• **Goal of the exercise**
Starting with the first line of the data that follows, transcribe every line verbatim until the line containing "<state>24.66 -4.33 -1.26" has been transcribed.
# # # # #
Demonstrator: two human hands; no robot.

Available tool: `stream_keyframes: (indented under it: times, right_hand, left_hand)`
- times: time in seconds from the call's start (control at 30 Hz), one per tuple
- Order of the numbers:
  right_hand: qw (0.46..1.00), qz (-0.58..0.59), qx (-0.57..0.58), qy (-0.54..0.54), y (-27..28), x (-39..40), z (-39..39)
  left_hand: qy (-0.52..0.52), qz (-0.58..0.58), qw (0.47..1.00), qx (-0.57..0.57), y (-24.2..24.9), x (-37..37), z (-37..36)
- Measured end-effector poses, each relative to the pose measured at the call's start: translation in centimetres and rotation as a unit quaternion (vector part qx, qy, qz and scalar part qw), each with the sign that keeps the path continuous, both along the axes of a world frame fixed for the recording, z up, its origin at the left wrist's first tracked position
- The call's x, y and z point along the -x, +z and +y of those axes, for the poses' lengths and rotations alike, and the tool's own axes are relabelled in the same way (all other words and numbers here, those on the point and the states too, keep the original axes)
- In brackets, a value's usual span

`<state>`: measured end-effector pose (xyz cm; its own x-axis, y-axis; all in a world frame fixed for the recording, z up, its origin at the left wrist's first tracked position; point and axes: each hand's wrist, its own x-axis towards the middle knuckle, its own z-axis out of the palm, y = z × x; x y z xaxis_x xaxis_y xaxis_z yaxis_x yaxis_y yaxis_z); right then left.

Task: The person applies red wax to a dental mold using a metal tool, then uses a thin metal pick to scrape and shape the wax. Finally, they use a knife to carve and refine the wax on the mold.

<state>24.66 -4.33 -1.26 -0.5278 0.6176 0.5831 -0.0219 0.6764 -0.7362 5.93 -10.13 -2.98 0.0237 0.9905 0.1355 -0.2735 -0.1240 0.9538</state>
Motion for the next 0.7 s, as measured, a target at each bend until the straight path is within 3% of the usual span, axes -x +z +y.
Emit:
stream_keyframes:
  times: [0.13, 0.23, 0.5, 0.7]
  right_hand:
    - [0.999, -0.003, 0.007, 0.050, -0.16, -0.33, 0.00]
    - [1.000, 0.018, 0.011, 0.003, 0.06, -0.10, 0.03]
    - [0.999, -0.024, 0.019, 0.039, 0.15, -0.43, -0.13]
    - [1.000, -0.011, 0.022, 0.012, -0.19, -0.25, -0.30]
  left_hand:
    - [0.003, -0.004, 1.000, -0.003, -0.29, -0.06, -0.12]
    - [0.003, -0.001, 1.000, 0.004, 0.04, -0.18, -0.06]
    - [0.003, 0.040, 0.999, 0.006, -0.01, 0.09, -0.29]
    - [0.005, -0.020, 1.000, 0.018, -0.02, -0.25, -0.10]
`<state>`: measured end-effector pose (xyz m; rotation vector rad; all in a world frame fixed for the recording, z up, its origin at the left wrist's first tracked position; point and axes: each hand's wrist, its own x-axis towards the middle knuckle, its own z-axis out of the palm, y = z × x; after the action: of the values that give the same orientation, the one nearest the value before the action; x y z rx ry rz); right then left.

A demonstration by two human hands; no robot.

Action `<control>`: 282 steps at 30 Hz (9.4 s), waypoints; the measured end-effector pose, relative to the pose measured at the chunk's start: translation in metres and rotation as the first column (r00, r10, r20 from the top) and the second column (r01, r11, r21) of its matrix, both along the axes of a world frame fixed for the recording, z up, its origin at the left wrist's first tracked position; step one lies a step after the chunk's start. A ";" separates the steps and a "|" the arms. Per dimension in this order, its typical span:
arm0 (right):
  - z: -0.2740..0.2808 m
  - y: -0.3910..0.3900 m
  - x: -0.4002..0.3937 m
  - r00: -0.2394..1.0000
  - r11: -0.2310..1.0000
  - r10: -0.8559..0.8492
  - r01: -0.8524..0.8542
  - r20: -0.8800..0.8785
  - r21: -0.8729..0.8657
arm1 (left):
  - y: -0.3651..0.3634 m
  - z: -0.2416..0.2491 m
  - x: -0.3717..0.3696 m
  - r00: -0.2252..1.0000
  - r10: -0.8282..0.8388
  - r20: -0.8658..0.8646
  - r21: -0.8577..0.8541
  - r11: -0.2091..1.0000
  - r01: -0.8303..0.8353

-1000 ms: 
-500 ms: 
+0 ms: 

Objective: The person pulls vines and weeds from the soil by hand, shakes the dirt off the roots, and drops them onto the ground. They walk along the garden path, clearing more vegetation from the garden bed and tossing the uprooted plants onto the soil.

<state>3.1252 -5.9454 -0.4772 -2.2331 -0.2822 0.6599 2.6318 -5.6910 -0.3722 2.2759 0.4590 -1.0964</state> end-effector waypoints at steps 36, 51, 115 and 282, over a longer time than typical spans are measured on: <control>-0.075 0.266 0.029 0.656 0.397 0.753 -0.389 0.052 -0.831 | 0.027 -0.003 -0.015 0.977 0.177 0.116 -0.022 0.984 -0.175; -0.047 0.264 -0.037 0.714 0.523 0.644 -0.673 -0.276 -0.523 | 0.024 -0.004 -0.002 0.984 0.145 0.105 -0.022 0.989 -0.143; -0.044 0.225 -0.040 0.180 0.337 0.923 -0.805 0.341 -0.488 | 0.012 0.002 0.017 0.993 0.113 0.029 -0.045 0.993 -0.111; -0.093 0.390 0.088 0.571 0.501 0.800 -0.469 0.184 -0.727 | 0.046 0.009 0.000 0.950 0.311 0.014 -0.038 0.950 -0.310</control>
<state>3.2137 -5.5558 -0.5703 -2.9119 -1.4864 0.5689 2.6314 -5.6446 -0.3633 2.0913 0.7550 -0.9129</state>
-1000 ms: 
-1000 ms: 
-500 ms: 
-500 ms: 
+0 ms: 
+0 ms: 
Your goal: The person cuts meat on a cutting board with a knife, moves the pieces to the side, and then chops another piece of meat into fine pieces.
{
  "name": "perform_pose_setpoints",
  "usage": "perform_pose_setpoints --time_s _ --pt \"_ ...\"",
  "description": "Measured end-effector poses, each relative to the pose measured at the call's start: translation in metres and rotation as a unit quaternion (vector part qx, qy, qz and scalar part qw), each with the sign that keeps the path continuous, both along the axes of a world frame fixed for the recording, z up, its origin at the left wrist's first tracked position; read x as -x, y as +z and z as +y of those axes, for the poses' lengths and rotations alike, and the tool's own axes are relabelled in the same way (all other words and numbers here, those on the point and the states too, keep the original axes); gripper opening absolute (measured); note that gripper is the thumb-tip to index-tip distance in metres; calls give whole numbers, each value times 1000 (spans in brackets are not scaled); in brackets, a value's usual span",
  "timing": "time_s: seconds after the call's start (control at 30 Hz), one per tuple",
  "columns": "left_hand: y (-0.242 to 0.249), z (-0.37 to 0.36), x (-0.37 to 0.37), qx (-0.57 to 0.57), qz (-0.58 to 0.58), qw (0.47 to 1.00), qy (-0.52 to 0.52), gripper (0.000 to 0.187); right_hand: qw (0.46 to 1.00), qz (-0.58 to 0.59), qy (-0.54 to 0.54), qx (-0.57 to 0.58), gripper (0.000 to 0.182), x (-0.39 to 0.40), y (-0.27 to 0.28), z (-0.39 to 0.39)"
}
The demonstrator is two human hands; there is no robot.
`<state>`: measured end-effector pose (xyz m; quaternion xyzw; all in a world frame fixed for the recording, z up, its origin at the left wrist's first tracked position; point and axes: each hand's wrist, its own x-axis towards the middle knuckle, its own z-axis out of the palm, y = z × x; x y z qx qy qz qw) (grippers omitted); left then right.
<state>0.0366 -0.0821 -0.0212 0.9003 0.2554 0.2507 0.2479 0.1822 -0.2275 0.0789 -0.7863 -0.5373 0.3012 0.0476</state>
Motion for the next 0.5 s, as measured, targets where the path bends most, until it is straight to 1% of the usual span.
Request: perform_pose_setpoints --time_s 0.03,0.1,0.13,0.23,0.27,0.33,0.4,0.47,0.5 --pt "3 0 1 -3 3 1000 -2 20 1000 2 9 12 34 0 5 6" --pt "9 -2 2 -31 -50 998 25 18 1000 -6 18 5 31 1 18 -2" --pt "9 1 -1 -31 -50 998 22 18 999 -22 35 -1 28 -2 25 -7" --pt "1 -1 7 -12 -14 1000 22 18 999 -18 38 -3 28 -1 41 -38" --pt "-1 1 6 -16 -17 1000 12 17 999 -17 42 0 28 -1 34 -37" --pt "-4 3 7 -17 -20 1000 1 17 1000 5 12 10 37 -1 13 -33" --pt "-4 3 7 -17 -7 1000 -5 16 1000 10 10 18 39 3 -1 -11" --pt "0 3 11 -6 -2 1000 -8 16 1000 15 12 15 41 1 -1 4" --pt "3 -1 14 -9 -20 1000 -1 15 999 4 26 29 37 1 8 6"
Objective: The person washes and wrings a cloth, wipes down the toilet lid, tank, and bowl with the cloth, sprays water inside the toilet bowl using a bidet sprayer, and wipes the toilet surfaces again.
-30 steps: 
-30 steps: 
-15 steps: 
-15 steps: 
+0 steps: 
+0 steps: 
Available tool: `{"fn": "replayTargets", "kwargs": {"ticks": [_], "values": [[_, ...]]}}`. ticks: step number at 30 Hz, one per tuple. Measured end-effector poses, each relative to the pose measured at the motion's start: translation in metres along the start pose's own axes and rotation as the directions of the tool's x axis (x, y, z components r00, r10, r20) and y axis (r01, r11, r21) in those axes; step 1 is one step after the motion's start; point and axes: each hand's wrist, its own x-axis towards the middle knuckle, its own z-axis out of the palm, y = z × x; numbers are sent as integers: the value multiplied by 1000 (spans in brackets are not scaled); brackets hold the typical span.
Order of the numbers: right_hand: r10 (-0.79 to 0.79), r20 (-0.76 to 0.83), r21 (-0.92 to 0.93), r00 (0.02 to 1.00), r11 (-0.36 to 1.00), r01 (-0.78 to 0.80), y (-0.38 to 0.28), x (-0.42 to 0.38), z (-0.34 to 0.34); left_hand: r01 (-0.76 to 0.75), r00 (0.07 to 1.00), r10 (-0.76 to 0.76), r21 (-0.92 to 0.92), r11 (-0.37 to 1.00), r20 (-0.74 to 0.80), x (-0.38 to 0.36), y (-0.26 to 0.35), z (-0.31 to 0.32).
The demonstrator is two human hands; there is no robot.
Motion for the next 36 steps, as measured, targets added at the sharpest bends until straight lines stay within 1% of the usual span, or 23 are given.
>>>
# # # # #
• **Written response**
Demonstrator: two human hands; no robot.

Available tool: `stream_keyframes: (indented under it: times, right_hand, left_hand)`
- times: time in seconds from the call's start (control at 30 Hz), one per tuple
- Order of the numbers:
  right_hand: qw (0.46..1.00), qz (-0.58..0.59), qx (-0.57..0.58), qy (-0.54..0.54), y (-27..28), x (-39..40), z (-39..39)
  left_hand: qy (-0.52..0.52), qz (-0.58..0.58), qw (0.47..1.00), qx (-0.57..0.57), y (-24.2..24.9), x (-37..37), z (-37..36)
- Measured end-effector poses, each relative to the pose measured at the call's start: translation in centimetres and rotation as a unit quaternion (vector part qx, qy, qz and scalar part qw), each with the sign that keeps the path continuous, both along the axes of a world frame fixed for the recording, z up, its origin at the left wrist's first tracked position
- The call's x, y and z point along the -x, +z and +y of those axes, for the poses' lengths and rotations alike, and the tool's own axes are relabelled in the same way (all other words and numbers here, those on the point and the states too, keep the original axes)
- In brackets, a value's usual span

`<state>`: measured end-effector pose (xyz cm; its own x-axis, y-axis; all in a world frame fixed for the recording, z up, its origin at the left wrist's first tracked position; point and axes: each hand's wrist, its own x-axis towards the middle knuckle, its own z-axis out of the palm, y = z × x; x y z xaxis_x xaxis_y xaxis_z yaxis_x yaxis_y yaxis_z); right then left.

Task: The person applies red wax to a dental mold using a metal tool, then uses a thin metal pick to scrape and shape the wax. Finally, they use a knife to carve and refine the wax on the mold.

<state>24.66 -4.33 -1.26 -0.5278 0.6176 0.5831 -0.0219 0.6764 -0.7362 5.93 -10.13 -2.98 0.0237 0.9905 0.1355 -0.2735 -0.1240 0.9538</state>

This exercise is now finished, and nothing remains to add.